*WORK ITEM:* What you return must be the exact lines of the material below, from the first through the one that has "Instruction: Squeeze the", with no pictures and, please, nothing else.

[[ DATA open ]]

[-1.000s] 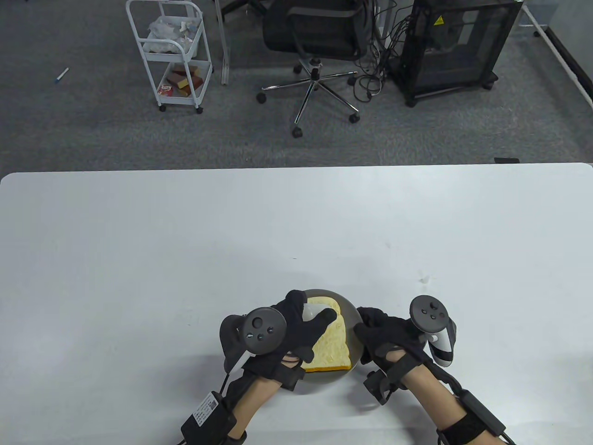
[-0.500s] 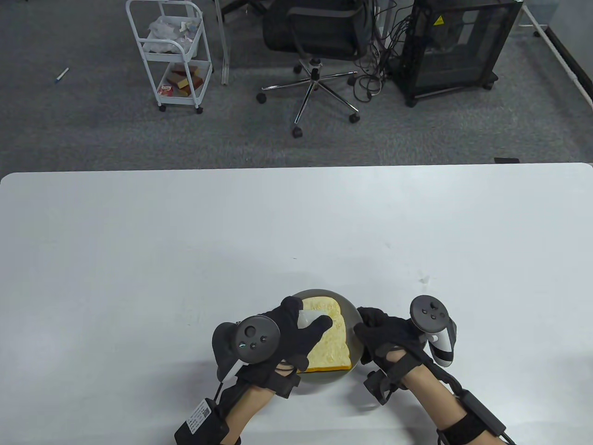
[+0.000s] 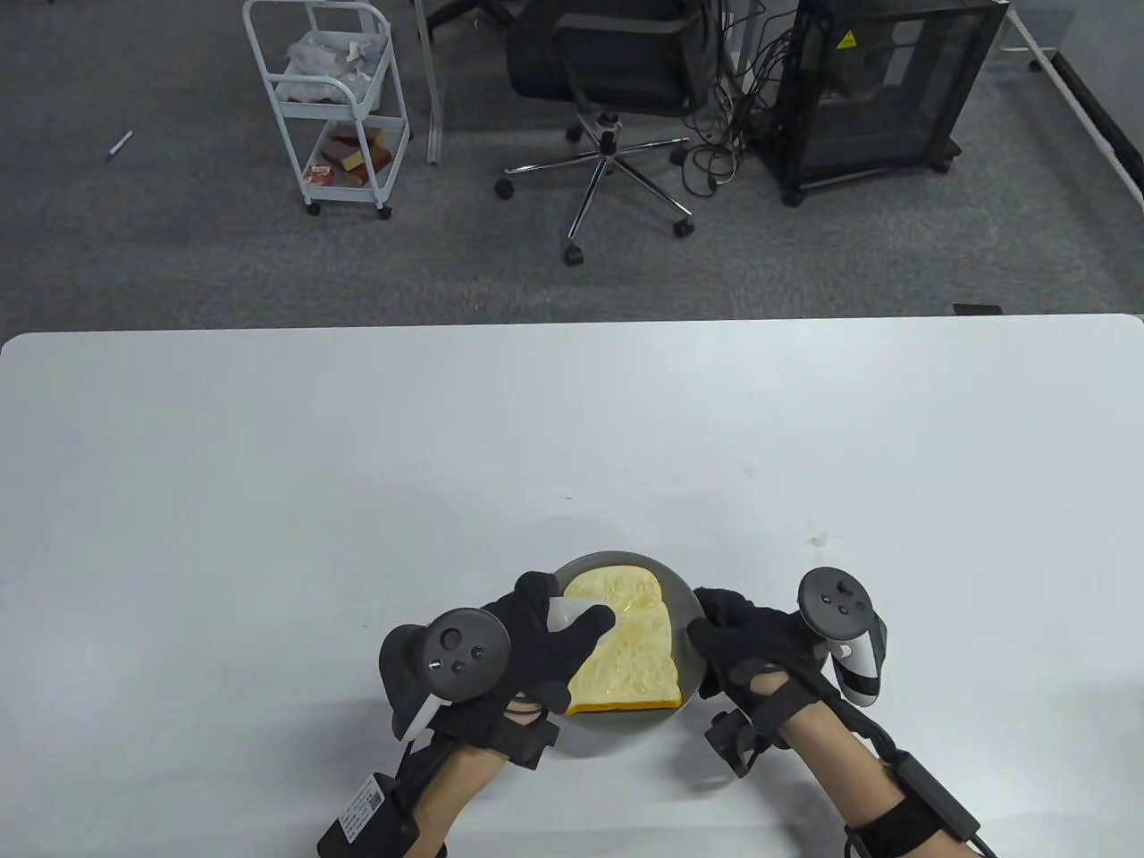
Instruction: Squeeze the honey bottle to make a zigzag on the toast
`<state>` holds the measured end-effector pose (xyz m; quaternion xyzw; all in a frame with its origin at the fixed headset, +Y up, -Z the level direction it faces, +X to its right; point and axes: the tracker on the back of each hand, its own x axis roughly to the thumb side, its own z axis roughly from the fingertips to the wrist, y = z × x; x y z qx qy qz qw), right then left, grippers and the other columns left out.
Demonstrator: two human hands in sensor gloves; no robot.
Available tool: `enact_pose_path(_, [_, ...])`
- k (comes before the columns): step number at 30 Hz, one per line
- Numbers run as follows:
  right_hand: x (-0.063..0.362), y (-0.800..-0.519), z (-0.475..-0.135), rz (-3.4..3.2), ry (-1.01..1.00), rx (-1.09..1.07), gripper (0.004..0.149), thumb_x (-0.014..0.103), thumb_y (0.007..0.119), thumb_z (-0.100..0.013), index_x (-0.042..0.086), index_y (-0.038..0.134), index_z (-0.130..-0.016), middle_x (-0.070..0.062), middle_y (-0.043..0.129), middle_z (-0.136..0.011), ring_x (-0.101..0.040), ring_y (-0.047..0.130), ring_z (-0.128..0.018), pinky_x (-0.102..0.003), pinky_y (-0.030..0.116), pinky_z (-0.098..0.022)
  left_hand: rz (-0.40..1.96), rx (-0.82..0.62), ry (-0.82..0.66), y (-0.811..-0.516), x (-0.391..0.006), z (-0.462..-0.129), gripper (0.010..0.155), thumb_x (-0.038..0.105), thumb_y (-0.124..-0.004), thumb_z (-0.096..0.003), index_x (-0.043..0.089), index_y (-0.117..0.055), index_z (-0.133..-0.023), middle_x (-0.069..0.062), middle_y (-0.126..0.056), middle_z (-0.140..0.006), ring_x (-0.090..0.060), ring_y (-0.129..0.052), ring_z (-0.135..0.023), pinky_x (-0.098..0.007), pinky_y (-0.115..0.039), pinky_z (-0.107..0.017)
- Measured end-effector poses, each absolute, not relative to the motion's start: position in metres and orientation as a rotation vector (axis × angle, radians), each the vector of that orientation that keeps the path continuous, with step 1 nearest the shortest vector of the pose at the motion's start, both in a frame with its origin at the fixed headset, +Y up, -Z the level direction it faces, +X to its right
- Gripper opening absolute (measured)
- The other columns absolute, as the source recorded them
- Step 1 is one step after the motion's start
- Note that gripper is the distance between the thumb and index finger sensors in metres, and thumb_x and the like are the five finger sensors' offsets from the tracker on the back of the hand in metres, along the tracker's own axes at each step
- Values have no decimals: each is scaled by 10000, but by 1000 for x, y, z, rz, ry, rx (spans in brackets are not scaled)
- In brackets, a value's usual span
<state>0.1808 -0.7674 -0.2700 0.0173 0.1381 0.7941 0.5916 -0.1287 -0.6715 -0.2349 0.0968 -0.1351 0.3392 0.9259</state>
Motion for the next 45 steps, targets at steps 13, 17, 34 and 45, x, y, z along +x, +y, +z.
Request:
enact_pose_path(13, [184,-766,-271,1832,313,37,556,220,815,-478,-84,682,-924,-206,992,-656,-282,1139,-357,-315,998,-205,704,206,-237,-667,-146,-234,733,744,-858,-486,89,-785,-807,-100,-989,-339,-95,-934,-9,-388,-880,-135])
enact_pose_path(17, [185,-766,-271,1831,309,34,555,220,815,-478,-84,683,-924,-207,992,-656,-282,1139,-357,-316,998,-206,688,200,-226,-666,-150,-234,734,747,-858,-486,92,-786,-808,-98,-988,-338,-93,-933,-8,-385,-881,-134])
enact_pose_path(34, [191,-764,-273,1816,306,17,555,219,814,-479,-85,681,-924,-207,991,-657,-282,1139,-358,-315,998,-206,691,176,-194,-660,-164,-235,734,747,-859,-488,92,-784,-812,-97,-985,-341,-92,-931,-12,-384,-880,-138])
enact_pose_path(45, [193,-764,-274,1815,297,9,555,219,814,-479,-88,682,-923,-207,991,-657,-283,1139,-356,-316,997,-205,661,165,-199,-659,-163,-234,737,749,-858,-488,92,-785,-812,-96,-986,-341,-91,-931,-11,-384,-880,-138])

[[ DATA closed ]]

*RESPONSE:*
[-1.000s] 
[-0.500s] 
[+0.000s] 
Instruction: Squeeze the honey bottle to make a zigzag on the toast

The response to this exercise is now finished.